Around 4:00 p.m. on Thursday many people in the path of the East Coast storm were startled. Not because of the storm, but because their smartphones buzzed, beeped, or started talking to tell them about it.
Some got a loud buzzing with an emergency alert image, explaining the meteorological warning. Others got a female robotic voice. Text popped up from the National Weather Service with a blizzard warning. In New York City, it read, "Take action within next hour" and "Blizzard Warning this area til 1:00 PM EST Sat. Perpare. Avoid Travel. Check media."
The messages were supposed to go to everyone in the area with properly equipped phones. Not everyone got them.
Those notifications, similar to ones issued during Hurricane Sandy, were what FEMA and the FCC call Wireless Emergency Alerts, or WEAs. They were designed to alert people via their phones about three types of emergencies -- imminent threats (including extreme or severe weather), AMBER alerts, and presidential alerts issued by the White House. The alerts, which are not done via text message, were launched last year in many parts of the country and in May 2012 came to AT&T, Verizon, Sprint and other carriers.
"We have close to 100 carriers that are providing the service," Chris Guttman-McCabe, a vice president at the CTIA, the wireless industry trade group, told ABC News back in November after Hurricane Sandy hit. "We purposely made it so people didn't have to sign up for the service. We worked with FEMA and others to make sure it doesn't get abused. That's when people will only really pay attention to it."
Guttman-McCabe said users can disable the imminent and AMBER alerts, but not the presidential ones.
"WEA messages ensure that emergency alerts will not be delayed by network congestion, which can happen with standard mobile voice and texting services," a FEMA spokesperson told ABC News in November.
But that means that they are also dependent on the carriers and the phones, which is why not everyone in the area got the blizzard warning.
"It's a technology upgrade," Guttman-McCabe said. "As new phones come out, there is extreme likelihood that they can receive these."

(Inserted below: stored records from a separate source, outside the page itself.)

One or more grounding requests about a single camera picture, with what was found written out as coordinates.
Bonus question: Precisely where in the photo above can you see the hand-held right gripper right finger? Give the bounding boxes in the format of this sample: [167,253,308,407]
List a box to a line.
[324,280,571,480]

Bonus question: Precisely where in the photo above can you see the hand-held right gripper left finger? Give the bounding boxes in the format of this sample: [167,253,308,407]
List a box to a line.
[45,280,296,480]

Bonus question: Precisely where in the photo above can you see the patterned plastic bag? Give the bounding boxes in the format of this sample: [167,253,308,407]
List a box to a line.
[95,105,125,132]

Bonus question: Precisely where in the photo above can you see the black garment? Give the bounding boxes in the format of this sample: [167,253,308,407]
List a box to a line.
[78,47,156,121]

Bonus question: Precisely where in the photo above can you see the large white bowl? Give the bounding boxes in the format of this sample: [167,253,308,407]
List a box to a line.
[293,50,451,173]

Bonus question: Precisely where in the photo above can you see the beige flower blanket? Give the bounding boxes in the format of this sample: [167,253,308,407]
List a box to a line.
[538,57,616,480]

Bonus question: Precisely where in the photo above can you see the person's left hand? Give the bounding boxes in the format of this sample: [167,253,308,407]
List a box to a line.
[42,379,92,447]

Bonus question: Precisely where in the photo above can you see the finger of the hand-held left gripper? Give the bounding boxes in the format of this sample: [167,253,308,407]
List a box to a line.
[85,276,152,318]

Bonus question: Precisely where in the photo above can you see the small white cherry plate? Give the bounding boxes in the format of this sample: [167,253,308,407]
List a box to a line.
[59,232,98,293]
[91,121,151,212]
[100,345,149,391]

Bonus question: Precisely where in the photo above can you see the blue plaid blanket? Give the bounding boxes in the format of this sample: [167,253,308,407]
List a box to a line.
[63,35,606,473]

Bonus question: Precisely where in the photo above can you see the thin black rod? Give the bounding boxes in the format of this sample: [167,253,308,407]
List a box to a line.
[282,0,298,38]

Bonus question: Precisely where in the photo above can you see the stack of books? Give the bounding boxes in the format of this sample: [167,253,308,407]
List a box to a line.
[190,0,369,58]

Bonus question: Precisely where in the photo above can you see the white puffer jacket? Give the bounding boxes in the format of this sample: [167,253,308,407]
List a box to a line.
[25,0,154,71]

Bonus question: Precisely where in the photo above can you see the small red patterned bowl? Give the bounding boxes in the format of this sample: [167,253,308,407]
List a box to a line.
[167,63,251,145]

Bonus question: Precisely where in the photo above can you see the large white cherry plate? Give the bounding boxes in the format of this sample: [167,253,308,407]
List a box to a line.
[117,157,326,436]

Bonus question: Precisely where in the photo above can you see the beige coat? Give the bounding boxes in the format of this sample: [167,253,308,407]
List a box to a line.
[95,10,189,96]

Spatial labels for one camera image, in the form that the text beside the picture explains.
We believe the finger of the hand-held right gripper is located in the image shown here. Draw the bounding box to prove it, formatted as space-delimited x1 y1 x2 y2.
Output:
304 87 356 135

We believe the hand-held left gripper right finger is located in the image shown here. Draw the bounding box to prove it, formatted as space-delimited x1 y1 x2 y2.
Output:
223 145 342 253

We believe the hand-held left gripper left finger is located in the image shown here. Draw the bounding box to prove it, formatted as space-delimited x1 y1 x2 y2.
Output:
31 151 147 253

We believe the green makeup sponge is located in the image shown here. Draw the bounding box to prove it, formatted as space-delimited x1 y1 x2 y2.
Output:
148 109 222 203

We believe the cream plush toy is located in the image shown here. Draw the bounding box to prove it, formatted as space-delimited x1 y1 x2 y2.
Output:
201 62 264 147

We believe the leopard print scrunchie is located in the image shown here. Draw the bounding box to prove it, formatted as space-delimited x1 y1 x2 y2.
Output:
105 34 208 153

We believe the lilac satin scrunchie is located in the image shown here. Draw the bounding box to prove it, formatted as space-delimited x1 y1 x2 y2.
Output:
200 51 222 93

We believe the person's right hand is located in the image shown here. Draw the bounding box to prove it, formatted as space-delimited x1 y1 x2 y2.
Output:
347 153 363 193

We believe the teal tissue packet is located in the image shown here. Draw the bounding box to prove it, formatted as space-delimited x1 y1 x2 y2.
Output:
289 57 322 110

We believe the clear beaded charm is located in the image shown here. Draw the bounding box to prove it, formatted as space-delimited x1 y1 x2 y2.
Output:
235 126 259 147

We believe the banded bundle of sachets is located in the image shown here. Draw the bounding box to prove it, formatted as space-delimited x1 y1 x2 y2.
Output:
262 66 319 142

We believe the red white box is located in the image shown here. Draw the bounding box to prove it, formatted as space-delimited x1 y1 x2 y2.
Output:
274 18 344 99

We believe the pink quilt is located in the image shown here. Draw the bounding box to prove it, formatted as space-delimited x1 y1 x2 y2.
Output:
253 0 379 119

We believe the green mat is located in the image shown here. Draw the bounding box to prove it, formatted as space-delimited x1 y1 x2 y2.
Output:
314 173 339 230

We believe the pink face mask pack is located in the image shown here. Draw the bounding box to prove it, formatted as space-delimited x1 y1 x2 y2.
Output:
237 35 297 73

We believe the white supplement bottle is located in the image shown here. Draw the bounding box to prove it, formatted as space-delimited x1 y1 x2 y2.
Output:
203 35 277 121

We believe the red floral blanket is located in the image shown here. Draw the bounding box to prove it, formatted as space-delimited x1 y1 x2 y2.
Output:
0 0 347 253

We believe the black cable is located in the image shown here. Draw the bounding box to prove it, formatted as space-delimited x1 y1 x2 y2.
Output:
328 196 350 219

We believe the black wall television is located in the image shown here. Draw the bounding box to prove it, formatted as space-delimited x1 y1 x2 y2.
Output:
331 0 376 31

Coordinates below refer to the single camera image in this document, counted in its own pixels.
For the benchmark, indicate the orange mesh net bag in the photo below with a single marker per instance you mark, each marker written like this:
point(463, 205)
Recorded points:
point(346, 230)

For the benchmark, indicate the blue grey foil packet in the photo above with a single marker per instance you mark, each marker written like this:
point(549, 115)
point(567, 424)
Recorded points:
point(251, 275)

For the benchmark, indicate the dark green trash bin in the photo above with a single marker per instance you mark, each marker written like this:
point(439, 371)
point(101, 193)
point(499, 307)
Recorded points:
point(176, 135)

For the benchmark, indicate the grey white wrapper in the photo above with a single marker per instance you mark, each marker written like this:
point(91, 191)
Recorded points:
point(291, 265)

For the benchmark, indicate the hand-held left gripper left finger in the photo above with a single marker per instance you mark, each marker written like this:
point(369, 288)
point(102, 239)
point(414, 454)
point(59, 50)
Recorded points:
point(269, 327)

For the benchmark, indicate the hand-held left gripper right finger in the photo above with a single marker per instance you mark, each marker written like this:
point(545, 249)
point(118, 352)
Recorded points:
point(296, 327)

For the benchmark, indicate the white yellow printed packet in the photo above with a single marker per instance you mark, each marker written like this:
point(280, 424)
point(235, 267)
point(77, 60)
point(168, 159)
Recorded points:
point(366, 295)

Most of the phones that are supported are smartphones; not older-style flip phones or clamshell phones.
Currently, Verizon offers at least 35 phones, including the iPhone and some of the recent Android phones, like the Galaxy Nexus and Galaxy S III. Verizon lists the phones on its website, though it does not include some of the newest phones that support the service.
The iPhone is missing from the list, but ABC News confirmed that the iPhone 4S and 5 on Verizon's network got alerts for the coming blizzard. The iPhone 4 did not recieve the notice.
AT&T, by comparison, only supports 11 phones. AT&T's iPhone 4S and iPhone 5 do not have the alert service. In November an AT&T spokesperson confirmed to ABC News that AT&T's LTE network does not currently support WEAs.
Sprint, like Verizon, also has a wide selection of phones. In fact, all the smartphones on the network released since 2011 support WEAs.
T-Mobile also supports over 10 devices, including the Nexus 4, the Galaxy Note II and the Nokia Lumia 810.
Apple also confirmed to ABC News in November that only Verizon and Sprint currently have the alert function. Apple added the WEA alert option in iOS 6. You can turn on the feature under the settings and notifications menus on the phone.
The feature is also supported on Android smartphones and is enabled automatically on many of them. Google said it has added alert cards to its Google Now service.
But Guttman-McCabe made it very clear back in November: The goal is to have this service on all phones.
"The goal is to get it out to as many people as we can," he said. "The percentage of people with access to the alerts will climb dramatically."